PUBLISHED: 15:08 EST, 24 May 2012 | UPDATED: 15:09 EST, 24 May 2012
A high school football star who was once one of the most highly-sought players in the country has had a rape charge against him dismissed after his accuser admitted it had never happened.
Brian Banks, 26, who spent six years behind bars in California, collapsed in sobs during a court hearing as a prosecutor quickly conceded the decade-old case and moved for a dismissal.
‘There are no words in any language, no gesture in any culture that can explain or describe what I have been through,’ said Banks. ‘I hope my story brings light to a major flaw in the judicial system.’
Freed: A one-time promising football star, Brian Banks, weeps after his rape conviction was dismissed in court. He was just 16 when a childhood friend accused him of kidnapping and raping her at school
It came after the woman who accused him, Wanetta Gibson, added him as a friend on Facebook when he left prison with a tag. In a message, she explained she wanted to ‘let bygones be bygones’.
Banks’s lawyer, Justin Brooks, told KPCC that Gibson and Banks met and she was caught on video saying there there had been no kidnap and no rape, and would help him clear his record.Yet she refused to repeat the story to prosecutors as she feared she would have to return a $1.5 million payment she won after her mother brought a suit against Long Beach Schools.
She was quoted as telling Banks: ‘I will go through with helping you but it’s like at the same time all that money they gave us, I mean gave me, I don’t want to have to pay it back.’
Relief: Banks with his mother, Leomia Myers. He served six years in prison for the rape he did not commit
New start: Banks, with his attorneys Justin Brooks and Alissa Bjerkhoel, after the charges are dismissed. It comes after the accuser contacted him to say the rape did not happen
A life shattered: Banks had been recruited by colleges and offered scholarships before the accusation
Banks was jailed after Gibson accused him of rape in 2002, when he was just 16 and being heavily recruited by a number of colleges, including USC, which had offered him a scholarship.
He was on the way to the school office to talk about his college applications when he bumped into Gibson, a fellow student, and they went to a stairwell to make out, Brooks told KPCC.
He explained that Banks said something to upset Gibson and they parted on bad terms. She later accused him of kidnapping her, dragging her across the school and raping her in the stairwell.
Investigators tested her but found no physical evidence of rape, Brooks said. Banks maintained they had not had sex and all sexual contact had been consensual.

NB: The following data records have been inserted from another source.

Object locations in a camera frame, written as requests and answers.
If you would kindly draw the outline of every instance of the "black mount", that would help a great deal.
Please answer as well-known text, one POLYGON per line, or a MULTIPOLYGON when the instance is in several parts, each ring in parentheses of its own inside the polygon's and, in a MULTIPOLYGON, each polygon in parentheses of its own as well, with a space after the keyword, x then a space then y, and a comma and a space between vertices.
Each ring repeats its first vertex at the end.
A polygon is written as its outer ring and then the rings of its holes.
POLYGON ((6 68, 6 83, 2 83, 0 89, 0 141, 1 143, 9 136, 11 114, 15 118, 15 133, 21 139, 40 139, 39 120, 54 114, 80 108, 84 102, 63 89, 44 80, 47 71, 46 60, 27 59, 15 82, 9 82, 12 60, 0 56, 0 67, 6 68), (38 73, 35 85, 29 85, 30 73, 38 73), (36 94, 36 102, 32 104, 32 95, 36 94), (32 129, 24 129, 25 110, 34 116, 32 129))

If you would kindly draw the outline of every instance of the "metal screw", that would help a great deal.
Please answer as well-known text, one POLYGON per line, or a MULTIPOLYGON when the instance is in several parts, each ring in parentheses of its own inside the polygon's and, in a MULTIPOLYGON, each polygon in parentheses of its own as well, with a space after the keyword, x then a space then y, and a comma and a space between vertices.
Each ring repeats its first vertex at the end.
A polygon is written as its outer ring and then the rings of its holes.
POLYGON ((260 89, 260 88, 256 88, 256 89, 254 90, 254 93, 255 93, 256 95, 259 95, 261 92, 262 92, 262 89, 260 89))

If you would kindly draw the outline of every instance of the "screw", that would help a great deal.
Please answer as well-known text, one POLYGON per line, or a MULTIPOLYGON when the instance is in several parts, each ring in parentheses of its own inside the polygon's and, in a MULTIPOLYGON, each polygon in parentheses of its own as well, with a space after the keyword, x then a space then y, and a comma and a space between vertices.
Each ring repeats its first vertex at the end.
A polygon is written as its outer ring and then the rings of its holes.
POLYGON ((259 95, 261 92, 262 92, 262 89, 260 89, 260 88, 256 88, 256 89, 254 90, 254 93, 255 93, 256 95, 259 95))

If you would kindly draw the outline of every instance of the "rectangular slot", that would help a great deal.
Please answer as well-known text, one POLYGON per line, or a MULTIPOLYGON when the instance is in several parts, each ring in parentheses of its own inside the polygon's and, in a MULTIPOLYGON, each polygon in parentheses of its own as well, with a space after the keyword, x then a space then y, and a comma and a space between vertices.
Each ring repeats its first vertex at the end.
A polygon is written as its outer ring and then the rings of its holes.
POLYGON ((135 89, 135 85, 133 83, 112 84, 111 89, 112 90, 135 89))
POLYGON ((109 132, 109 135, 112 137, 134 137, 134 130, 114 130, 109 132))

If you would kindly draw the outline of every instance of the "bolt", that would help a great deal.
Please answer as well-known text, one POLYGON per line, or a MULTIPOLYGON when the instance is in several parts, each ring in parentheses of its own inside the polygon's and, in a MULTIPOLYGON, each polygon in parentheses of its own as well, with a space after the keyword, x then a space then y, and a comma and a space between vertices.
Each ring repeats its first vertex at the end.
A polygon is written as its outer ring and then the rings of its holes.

Remorse: Wanetta Gibson, pictured, contacted Banks to say he had not raped her – but would not admit it to prosecutors as she feared she would have to pay back $1.5 million won in a case against the school
Scene: Gibson had claimed Banks had kidnapped her while at Long Beach Polytechnic High School in California, before raping her. In fact, they never had sex
Yet his then lawyer encouraged the promising student to plead no contest to the kidnap and rape charges, warning Banks he could get 41 years to life in prison if convicted.
Expecting he would serve just 18 months instead, he followed the advice and pleaded no contest. He was in prison for six years.
While there, his case was taken on by Brooks, a lawyer who head the California Innocence Project.
‘Brian’s story is so compelling, and his case for innocence so clear, we knew we had to take this on,’ said Justin Brooks. ‘Brian lost a huge part of his life when he was unjustly sent to prison.’
Moving on: Brian Banks, pictured left and right, continues to train for a chance at a football career
Brooks said Banks has remained on probation under electronic monitoring, has had to register as a sex offender and has had trouble getting a job.
After the exoneration on Thursday, Banks added: ‘My only dream in the world is just to be free… For years, I felt like a toy with the switch cut off, sitting on the shelf.’
Banks continues to train for what he hopes will be a future chance at a football career in the NFL.
‘This is a kid who was a superstar,’ Brooks added. ‘He would be playing the NFL now if this hadn’t happened.’